Your copy of the lines below must match them exactly and contain no images.

Dataset items
================
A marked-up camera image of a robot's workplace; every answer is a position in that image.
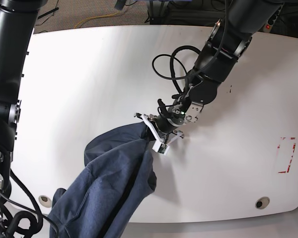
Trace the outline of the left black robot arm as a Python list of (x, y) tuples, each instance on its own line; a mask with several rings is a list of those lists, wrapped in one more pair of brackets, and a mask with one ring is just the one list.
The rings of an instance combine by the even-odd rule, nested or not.
[[(234, 65), (248, 48), (252, 36), (284, 4), (282, 0), (226, 0), (224, 18), (212, 28), (204, 47), (181, 46), (168, 55), (170, 76), (177, 94), (174, 102), (166, 105), (158, 100), (158, 115), (149, 120), (146, 136), (150, 141), (166, 143), (170, 134), (192, 122), (217, 96), (219, 86), (227, 79)], [(198, 57), (185, 76), (174, 71), (176, 55), (183, 50), (194, 51)]]

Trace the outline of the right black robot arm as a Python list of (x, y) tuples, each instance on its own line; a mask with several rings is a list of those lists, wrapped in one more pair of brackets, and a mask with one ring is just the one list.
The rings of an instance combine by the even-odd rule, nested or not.
[(0, 238), (14, 234), (26, 238), (38, 233), (43, 216), (38, 206), (34, 212), (15, 215), (6, 209), (11, 193), (10, 179), (17, 123), (20, 116), (18, 99), (24, 61), (38, 12), (43, 0), (0, 0)]

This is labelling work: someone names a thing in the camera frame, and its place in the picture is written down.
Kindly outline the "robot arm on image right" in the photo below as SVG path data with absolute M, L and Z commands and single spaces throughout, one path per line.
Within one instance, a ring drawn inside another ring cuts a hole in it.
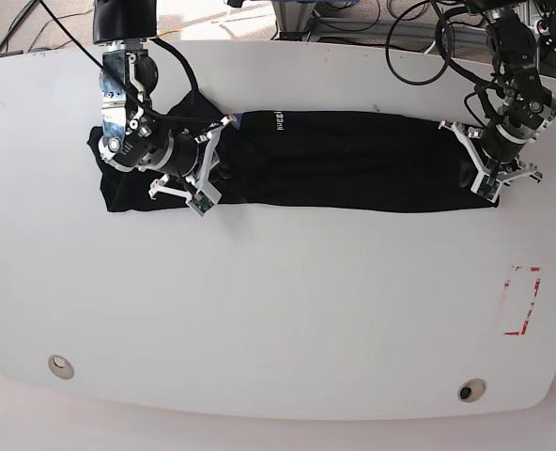
M 536 140 L 556 117 L 556 96 L 544 87 L 536 65 L 533 32 L 514 11 L 515 1 L 466 1 L 438 10 L 435 43 L 443 62 L 474 83 L 488 123 L 478 130 L 454 123 L 449 129 L 468 151 L 476 168 L 471 190 L 493 202 L 504 185 L 529 177 L 540 181 L 536 167 L 523 165 L 520 151 Z M 493 72 L 488 80 L 452 60 L 455 16 L 473 13 L 486 19 L 486 43 Z

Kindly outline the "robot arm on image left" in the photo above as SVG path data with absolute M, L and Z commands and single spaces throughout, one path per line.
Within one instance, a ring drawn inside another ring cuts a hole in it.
================
**Result**
A marked-up camera image of a robot's workplace; every answer is a position in that image.
Trace the outline of the left black robot arm as a Python list of (x, y) tuples, each instance on its own line; a mask with several rings is a list of those lists, wrapped in one more pair of brackets, and a mask with one ring is just the one list.
The rings of an instance combine by the even-odd rule, nested or not.
[[(234, 65), (248, 48), (252, 36), (284, 4), (282, 0), (226, 0), (224, 18), (212, 28), (204, 47), (181, 46), (168, 55), (170, 76), (177, 94), (174, 102), (166, 105), (158, 100), (158, 115), (149, 120), (146, 136), (150, 141), (166, 143), (170, 134), (192, 122), (217, 96), (219, 86), (227, 79)], [(198, 57), (185, 76), (174, 71), (176, 55), (183, 50), (194, 51)]]

Trace the outline of the right black robot arm as a Python list of (x, y) tuples, each instance on its own line; a mask with several rings is a list of those lists, wrapped in one more pair of brackets, and a mask with one ring is just the one list.
The rings of an instance combine by the even-odd rule, nested or not.
[(0, 238), (14, 234), (26, 238), (38, 233), (43, 216), (38, 206), (34, 212), (15, 215), (6, 209), (11, 193), (10, 179), (17, 123), (20, 116), (18, 99), (24, 61), (38, 12), (43, 0), (0, 0)]

This is labelling work: someone names a thing in the camera frame, and its place in the picture is written down.
Kindly outline the "robot arm on image right" in the photo below as SVG path data with absolute M, L and Z commands and single spaces throughout, one path per line.
Within one instance, a ring drawn inside another ring cuts a hole in it.
M 536 140 L 556 117 L 556 96 L 544 87 L 536 65 L 533 32 L 514 11 L 515 1 L 466 1 L 438 10 L 435 43 L 443 62 L 474 83 L 488 123 L 478 130 L 454 123 L 449 129 L 468 151 L 476 168 L 471 190 L 493 202 L 504 185 L 529 177 L 540 181 L 536 167 L 523 165 L 520 151 Z M 493 72 L 488 80 L 452 60 L 455 16 L 473 13 L 486 19 L 486 43 Z

Kindly outline the "robot arm on image left" in the photo above as SVG path data with absolute M, L and Z commands and single spaces throughout, one path per line.
Within one instance, a ring drawn inside another ring cuts a hole in it.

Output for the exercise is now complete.